The enrolled women attended 852 visits from ART initiation through month 6 (median, 7 visits; inter-quartile range [IQR], 6–7 visits). The median CD4 count on ART initiation was 127 (IQR, 79 – 165), and 82 women (61.2%) had a documented history of GUD at any time prior to ART initiation. GUD was reported or observed in 54 women (40.3%) at 85 visits (10.0%). Detection was by examination alone in 32 (37.6%), by report alone in 38 (44.7%), and by both methods for 15 ulcers (17.6%). The presence of GUD by examination was significantly associated with participants’ self report of GUD, both prior to ART initiation (p<0.001) and after starting ART (p<0.001). Syphilis was diagnosed at 5 visits, of which 4 included concurrent examiner identification of GUD. No chancroid was detected by culture of 18 incident atypical ulcers.
GUD prevalence was 9.7% at baseline, increased to 16.7% at month 1, then decreased to 6.4% by month 6. GUD detection was significantly higher among women with a history of GUD (13.9% versus 3.9%, p<0.001), as depicted graphically in . The results of univariate and multivariate logistic regression analysis using GEE are presented in . In univariate analysis, the first month after ART initiation, baseline CD4 count <100 cells/µL, WHO stage 4 disease, and a history of GUD were all significantly associated with GUD detection.
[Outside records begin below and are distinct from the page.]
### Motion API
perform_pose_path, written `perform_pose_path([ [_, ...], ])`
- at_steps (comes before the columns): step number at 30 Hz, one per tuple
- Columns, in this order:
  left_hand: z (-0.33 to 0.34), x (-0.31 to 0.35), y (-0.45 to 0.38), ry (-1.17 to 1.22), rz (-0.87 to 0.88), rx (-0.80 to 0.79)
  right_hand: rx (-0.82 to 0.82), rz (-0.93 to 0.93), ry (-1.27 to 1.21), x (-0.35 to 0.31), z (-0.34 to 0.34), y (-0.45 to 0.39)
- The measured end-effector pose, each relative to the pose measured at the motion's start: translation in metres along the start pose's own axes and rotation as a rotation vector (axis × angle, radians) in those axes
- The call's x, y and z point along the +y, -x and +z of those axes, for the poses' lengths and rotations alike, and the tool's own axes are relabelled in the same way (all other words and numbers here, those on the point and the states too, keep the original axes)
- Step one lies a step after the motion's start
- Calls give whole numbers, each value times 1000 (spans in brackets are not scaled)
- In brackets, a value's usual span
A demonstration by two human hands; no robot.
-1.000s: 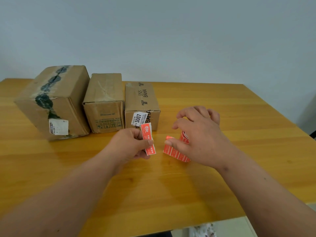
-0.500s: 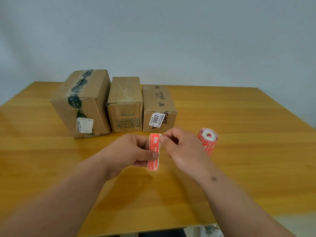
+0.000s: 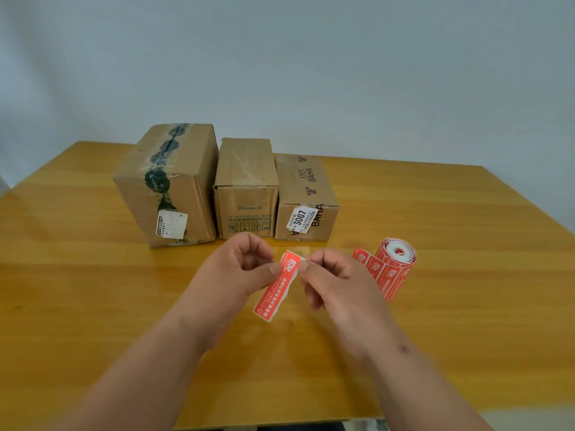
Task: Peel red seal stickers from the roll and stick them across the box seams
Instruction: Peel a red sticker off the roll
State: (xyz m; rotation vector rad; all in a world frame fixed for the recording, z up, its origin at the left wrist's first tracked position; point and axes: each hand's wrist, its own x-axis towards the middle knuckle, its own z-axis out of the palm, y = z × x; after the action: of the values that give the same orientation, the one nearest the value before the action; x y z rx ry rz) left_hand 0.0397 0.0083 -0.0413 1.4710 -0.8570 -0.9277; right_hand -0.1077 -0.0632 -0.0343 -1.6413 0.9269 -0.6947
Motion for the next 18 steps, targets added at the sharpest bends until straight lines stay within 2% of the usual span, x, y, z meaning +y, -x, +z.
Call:
perform_pose_path([
  [3,0,1,3,-54,38,-35,-26,39,-154,5,0,-1],
  [12,0,8,7,-97,80,-108,-106,43,-341,7,-1,-7],
  [18,2,13,9,-118,96,-83,-41,-48,-168,2,5,-4],
])
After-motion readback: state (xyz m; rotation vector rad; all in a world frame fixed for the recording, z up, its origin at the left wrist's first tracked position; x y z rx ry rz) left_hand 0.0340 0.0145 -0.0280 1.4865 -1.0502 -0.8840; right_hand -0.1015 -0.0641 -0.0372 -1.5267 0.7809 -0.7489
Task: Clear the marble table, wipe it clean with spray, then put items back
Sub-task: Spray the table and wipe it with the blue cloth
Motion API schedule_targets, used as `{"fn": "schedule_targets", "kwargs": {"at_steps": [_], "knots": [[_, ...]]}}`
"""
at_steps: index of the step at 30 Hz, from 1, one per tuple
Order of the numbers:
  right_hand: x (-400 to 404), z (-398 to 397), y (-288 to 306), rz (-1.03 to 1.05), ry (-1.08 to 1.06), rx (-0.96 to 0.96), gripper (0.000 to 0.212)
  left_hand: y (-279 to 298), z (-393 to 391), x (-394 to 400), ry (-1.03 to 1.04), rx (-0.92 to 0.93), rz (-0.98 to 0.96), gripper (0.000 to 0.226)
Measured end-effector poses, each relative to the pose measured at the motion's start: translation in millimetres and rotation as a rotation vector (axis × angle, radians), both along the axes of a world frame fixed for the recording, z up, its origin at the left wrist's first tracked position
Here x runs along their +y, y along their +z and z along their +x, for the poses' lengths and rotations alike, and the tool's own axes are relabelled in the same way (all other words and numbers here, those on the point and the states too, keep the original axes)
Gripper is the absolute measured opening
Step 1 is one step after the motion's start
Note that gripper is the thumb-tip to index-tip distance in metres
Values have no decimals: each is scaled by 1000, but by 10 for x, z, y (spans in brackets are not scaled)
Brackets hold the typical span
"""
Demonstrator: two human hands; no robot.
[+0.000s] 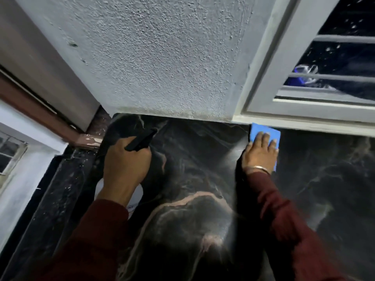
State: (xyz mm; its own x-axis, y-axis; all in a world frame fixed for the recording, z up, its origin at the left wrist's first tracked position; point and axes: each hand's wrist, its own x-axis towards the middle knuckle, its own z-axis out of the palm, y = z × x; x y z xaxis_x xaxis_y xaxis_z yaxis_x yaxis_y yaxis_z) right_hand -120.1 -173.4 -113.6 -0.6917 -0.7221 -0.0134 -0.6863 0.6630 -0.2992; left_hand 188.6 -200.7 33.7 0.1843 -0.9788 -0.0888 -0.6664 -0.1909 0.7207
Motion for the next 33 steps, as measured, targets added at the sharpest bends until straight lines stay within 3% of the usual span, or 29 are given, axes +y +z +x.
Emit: {"fn": "schedule_targets", "kwargs": {"at_steps": [2, 12, 17, 19, 21, 23, 24, 26, 30, 32, 33], "knots": [[-126, 406, -59, 1, 16, -14, 56, -37, 68, -39, 18, 22, 16, 24], [-1405, 2798, -26, -31, 630, -124, 57, 56, 704, -155, 203, 22, 72, 18], [-1509, 3088, -194, 104, 1382, 72, 60, 129, 942, -162, 250, -61, 28, 14], [-1577, 2788, -115, 3, 1341, 71, 57, 174, 1038, -127, 269, -60, 23, 18], [-1705, 2515, -29, -41, 1091, 79, 62, 201, 1139, -64, 279, -40, 23, 21], [-1707, 2583, 6, -48, 887, 88, 63, 225, 1237, 6, 289, -32, 21, 24], [-1650, 2781, 13, -49, 887, 102, 63, 231, 1281, 34, 297, -28, 30, 24], [-1331, 3273, -40, -56, 1060, 118, 61, 221, 1356, 97, 312, -23, 39, 20], [-203, 3716, -123, -93, 1632, 33, 47, 221, 1415, 238, 322, -63, 60, 10], [29, 3436, -84, -96, 1669, 37, 48, 212, 1422, 287, 323, -65, 73, 11], [40, 3228, -61, -107, 1590, 52, 50, 220, 1419, 337, 314, -52, 78, 12]]}}
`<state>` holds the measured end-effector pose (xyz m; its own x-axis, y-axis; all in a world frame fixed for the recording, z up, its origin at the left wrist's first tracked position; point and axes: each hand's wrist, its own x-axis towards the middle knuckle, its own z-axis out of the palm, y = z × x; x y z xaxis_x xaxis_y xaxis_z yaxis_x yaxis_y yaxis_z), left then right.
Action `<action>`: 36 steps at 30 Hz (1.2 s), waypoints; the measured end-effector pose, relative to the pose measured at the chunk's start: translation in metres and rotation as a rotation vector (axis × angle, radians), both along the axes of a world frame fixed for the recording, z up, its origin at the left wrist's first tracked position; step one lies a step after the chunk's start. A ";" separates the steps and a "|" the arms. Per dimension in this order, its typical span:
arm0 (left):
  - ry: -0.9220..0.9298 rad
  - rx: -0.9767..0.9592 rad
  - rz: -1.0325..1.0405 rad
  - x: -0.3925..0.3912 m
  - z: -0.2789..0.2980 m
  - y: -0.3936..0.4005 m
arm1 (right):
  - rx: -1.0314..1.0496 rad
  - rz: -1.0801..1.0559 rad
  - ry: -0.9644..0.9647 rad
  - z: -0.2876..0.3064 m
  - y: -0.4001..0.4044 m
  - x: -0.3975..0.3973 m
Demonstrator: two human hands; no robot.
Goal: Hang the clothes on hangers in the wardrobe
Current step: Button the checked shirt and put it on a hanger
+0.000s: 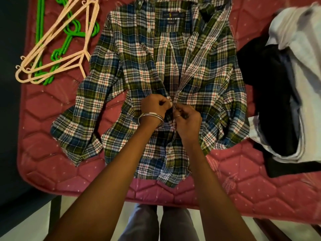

GUD Prevalence by Month from ART Initiation
Predictors of GUD Detected in the 6 Months after ART Initiation
In multivariate analysis, both baseline CD4 count <100 cells/µL and the first month after ART initiation were associated with approximately 2-fold increases in risk of GUD, although the association with baseline CD4 count was reduced to a statistical trend (p=0.06). History of GUD was associated with a 3.8-fold increased risk in GUD after ART initiation. HIV stage was no longer a significant predictor of GUD risk after adjustment for the other variables in the model.
To examine the effect of our GUD definition on the results, we repeated our analyses after restricting our definition of GUD to ulcers detected on examination. In this analysis, point estimates for risk of GUD in months 1–6 after ART initiation were 1.4, 1.2, 0.6, 0.6, 0.4, and 0.4 respectively. This analysis included fewer events, and did not achieve statistical significance for comparisons between different time points. Both CD4 count <100 cells/µL (aOR 2.2, p = 0.04) and history of GUD on examination (aOR 3.5, p = 0.001) remain significant predictors of GUD after ART initiation.